Sent from my iPhone using Tapatalk
We do that by syncing the server to a remote one already. As for tapes... Yeah, well, if people can pool together some money to get me a tape backup solution, I can do that on a weekly basis :D
Quote from: Gryzor on 11:51, 25 February 16
We do that by syncing the server to a remote one already. As for tapes... Yeah, well, if people can pool together some money to get me a tape backup solution, I can do that on a weekly basis :D
If you have local and remote backups and a second person to take over in your place I think everything is covered.

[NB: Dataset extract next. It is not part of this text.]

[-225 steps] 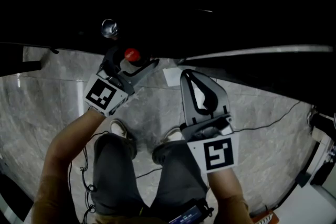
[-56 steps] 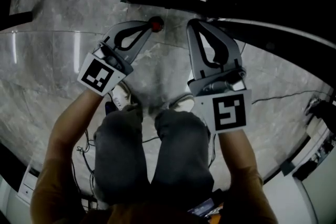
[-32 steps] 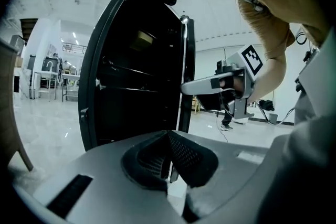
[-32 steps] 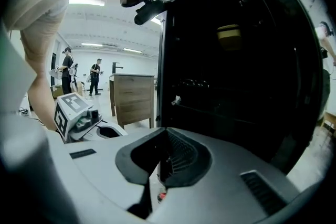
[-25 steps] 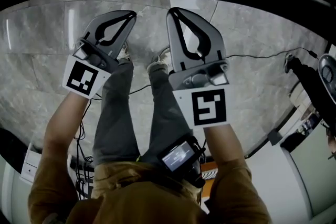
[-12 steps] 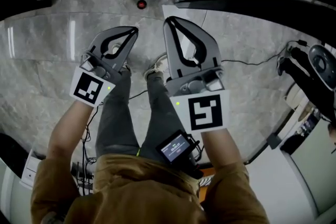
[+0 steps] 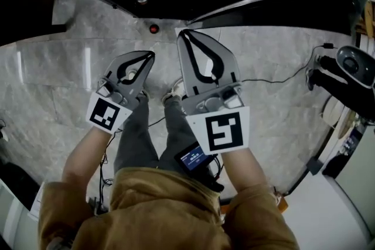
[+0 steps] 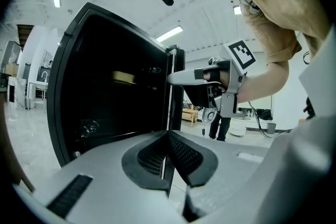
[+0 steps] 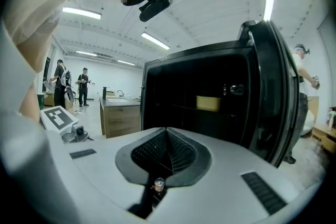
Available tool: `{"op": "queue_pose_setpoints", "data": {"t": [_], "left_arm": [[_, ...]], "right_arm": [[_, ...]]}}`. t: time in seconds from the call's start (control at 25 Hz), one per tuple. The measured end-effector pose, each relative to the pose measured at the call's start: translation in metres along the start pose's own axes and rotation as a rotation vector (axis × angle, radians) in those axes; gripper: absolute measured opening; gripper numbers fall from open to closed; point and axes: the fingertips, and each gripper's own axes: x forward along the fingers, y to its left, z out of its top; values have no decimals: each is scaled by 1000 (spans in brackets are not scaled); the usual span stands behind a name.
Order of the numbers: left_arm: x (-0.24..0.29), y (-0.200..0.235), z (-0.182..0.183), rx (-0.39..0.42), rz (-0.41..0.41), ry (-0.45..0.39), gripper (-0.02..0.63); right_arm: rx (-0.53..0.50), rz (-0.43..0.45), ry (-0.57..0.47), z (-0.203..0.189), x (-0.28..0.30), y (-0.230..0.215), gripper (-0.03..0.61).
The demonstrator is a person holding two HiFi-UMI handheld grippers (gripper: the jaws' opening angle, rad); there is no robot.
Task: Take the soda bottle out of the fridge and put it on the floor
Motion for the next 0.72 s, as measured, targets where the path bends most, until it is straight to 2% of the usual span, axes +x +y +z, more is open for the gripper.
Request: {"op": "queue_pose_setpoints", "data": {"t": [0.12, 0.28, 0.4, 0.72], "left_arm": [[7, -6, 25, 17, -7, -5, 2], [12, -14, 56, -3, -10, 10, 2], [4, -19, 86, -5, 17, -3, 2], [-31, -19, 150, 66, 98, -9, 2]], "right_arm": [[30, -36, -33, 17, -13, -16, 2], [59, -74, -45, 42, -30, -38, 2], [69, -107, -72, 63, -46, -49, 2], [59, -128, -143, 126, -78, -53, 1]]}}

I don't feel any concern that the site will disappear.
Pity, I was really hoping people would buy me a tape backup system :)
Quote from: Gryzor on 12:28, 25 February 16
Pity, I was really hoping people would buy me a tape backup system :)
Well it really is a pain changing the disks all the time! But having more redundancy is never a bad thing when it comes to data preservation!
Quote from: Gryzor on 12:28, 25 February 16
Pity, I was really hoping people would buy me a tape backup system :)
I have a sealed C90 tape if that'll help : ;D
Quote from: seanb on 14:26, 25 February 16
I have a sealed C90 tape if that'll help : ;D
A good start! Like, what, six games worth of tape? Let's go!